The Portal State Bank, built in 1903, is on the National Register of Historic Places. The William E. Metzger House, built in 1904 - 1905, is also on the National Register of Historic Places.

A notable tourist attraction is the Gateway Cities Golf Club. It is one of only two golf courses along the border, the other being the Aroostook Valley Country Club in Maine. Eight of the course's nine holes are located within Canada, but the course's ninth hole, and the clubhouse, are located in the United States.

==Demographics==

Historical population
| Census | Pop. | Note | %± |
| 1910 | 491 |  | — |
| 1920 | 454 |  | −7.5% |
| 1930 | 512 |  | 12.8% |
| 1940 | 499 |  | −2.5% |
| 1950 | 409 |  | −18.0% |
| 1960 | 351 |  | −14.2% |
| 1970 | 251 |  | −28.5% |
| 1980 | 238 |  | −5.2% |
| 1990 | 192 |  | −19.3% |
| 2000 | 131 |  | −31.8% |
| 2010 | 126 |  | −3.8% |
| 2020 | 125 |  | −0.8% |
| 2022 (est.) | 120 |  | −4.0% |
U.S. Decennial Census 2020 Census

===2010 census===
As of the census of 2010, there were 126 people, 61 households, and 38 families residing in the city. The population density was 225.0 PD/sqmi. There were 80 housing units at an average density of 142.9 /sqmi. The racial makeup of the city was 96.0% White, 0.8% African American, 2.4% Native American, and 0.8% from two or more races. Hispanic or Latino of any race were 4.0% of the population.

There were 61 households, of which 23.0% had children under the age of 18 living with them, 49.2% were married couples living together, 9.8% had a female householder with no husband present, 3.3% had a male householder with no wife present, and 37.7% were non-families. 31.1% of all households were made up of individuals, and 8.2% had someone living alone who was 65 years of age or older. The average household size was 2.07 and the average family size was 2.58.

The median age in the city was 46.6 years. 19% of residents were under the age of 18; 8.7% were between the ages of 18 and 24; 18.3% were from 25 to 44; 40.4% were from 45 to 64; and 13.5% were 65 years of age or older. The gender makeup of the city was 54.8% male and 45.2% female.

===2000 census===
As of the census of 2000, there were 131 people, 63 households, and 43 families residing in the city. The population density was 232.8 PD/sqmi. There were 98 housing units at an average density of 174.1 /sqmi. The racial makeup of the city was 99.24% White and 0.76% Native American.

There were 63 households, out of which 19.0% had children under the age of 18 living with them, 63.5% were married couples living together, 3.2% had a female householder with no husband present, and 31.7% were non-families. 31.7% of all households were made up of individuals, and 14.3% had someone living alone who was 65 years of age or older. The average household size was 2.08 and the average family size was 2.58.

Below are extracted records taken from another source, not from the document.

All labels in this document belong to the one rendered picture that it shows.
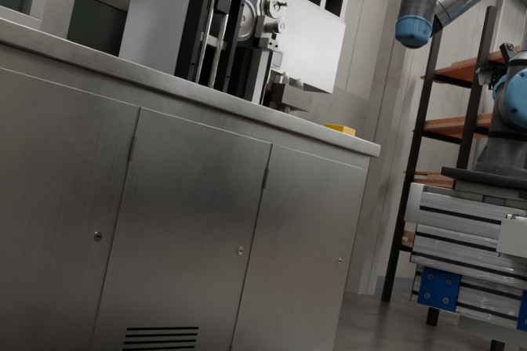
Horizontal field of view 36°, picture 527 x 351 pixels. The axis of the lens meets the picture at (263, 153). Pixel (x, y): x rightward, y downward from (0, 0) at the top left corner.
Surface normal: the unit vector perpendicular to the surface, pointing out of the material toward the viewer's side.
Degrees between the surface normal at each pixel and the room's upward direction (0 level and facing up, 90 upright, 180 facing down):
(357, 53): 90
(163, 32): 90
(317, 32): 90
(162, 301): 90
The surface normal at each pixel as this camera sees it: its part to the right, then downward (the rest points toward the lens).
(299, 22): 0.78, 0.13
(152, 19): -0.60, -0.15
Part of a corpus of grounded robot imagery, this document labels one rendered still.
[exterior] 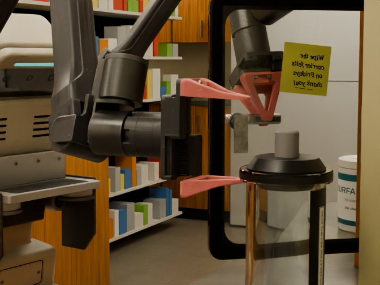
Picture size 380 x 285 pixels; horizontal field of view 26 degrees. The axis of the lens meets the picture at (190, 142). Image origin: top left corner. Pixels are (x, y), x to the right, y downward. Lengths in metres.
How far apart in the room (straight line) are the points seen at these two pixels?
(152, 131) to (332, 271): 0.53
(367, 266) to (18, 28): 0.92
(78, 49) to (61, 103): 0.09
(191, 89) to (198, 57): 6.20
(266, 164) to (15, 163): 0.84
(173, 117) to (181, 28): 5.90
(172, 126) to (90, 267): 3.35
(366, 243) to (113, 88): 0.37
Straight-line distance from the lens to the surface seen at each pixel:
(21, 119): 1.71
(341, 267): 1.44
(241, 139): 1.22
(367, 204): 1.03
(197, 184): 0.97
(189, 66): 7.20
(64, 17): 1.19
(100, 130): 1.02
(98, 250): 4.35
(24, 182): 1.71
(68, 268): 4.12
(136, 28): 1.78
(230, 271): 1.39
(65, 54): 1.15
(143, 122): 1.00
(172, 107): 0.97
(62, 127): 1.08
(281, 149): 0.95
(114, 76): 1.04
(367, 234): 1.04
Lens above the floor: 1.29
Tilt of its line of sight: 6 degrees down
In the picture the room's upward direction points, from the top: straight up
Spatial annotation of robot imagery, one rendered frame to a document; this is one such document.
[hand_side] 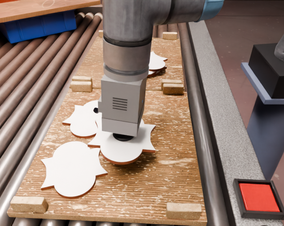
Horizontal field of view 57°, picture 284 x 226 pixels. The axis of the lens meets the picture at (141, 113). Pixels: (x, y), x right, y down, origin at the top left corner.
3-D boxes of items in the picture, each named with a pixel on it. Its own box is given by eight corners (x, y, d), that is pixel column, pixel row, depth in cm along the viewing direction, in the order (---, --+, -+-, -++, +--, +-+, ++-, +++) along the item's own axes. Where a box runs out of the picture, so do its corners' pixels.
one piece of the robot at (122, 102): (98, 35, 46) (101, 110, 55) (80, 55, 38) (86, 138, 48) (154, 42, 45) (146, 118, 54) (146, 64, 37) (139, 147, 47)
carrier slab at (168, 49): (179, 41, 111) (179, 38, 110) (184, 95, 78) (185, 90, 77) (97, 39, 113) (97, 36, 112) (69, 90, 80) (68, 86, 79)
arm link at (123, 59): (96, 43, 37) (111, 26, 44) (97, 72, 40) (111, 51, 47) (148, 50, 37) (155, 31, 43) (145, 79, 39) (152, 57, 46)
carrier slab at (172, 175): (186, 96, 78) (186, 91, 77) (206, 226, 45) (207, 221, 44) (70, 92, 79) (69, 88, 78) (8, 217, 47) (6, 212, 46)
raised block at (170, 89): (182, 91, 77) (183, 83, 75) (183, 94, 75) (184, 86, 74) (162, 90, 77) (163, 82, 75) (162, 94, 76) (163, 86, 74)
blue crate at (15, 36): (54, 13, 142) (50, -7, 136) (78, 29, 122) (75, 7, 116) (-8, 24, 128) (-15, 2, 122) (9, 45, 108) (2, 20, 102)
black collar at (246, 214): (270, 185, 53) (273, 180, 52) (284, 220, 47) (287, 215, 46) (232, 183, 53) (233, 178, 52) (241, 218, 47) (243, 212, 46)
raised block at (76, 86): (93, 89, 78) (91, 80, 76) (91, 92, 76) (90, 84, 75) (72, 88, 78) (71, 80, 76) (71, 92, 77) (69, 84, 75)
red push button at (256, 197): (267, 188, 52) (269, 184, 51) (278, 216, 47) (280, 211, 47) (237, 187, 52) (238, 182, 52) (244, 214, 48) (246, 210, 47)
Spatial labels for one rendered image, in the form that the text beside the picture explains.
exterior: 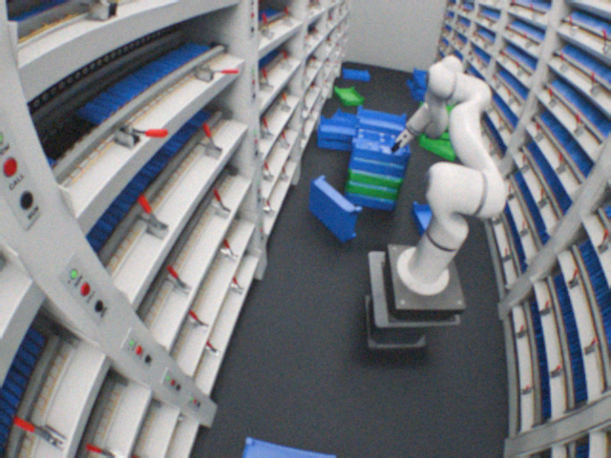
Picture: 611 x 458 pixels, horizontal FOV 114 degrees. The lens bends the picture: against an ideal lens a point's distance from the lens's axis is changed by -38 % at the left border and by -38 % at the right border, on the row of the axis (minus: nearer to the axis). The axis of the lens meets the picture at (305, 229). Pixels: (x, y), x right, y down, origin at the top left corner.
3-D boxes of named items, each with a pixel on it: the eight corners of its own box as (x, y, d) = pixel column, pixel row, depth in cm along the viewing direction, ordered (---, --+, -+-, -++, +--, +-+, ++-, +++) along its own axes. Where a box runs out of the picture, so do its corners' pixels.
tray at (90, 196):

In the city the population was spread out, with 17.6% under the age of 18, 1.5% from 18 to 24, 24.4% from 25 to 44, 38.9% from 45 to 64, and 17.6% who were 65 years of age or older. The median age was 48 years. For every 100 females, there were 101.5 males. For every 100 females age 18 and over, there were 92.9 males.

The median income for a household in the city was $36,406, and the median income for a family was $48,929. Males had a median income of $37,000 versus $20,500 for females. The per capita income for the city was $18,949. There were 7.1% of families and 10.0% of the population living below the poverty line, including no one under the age of 18 and 10.3% of those over 64.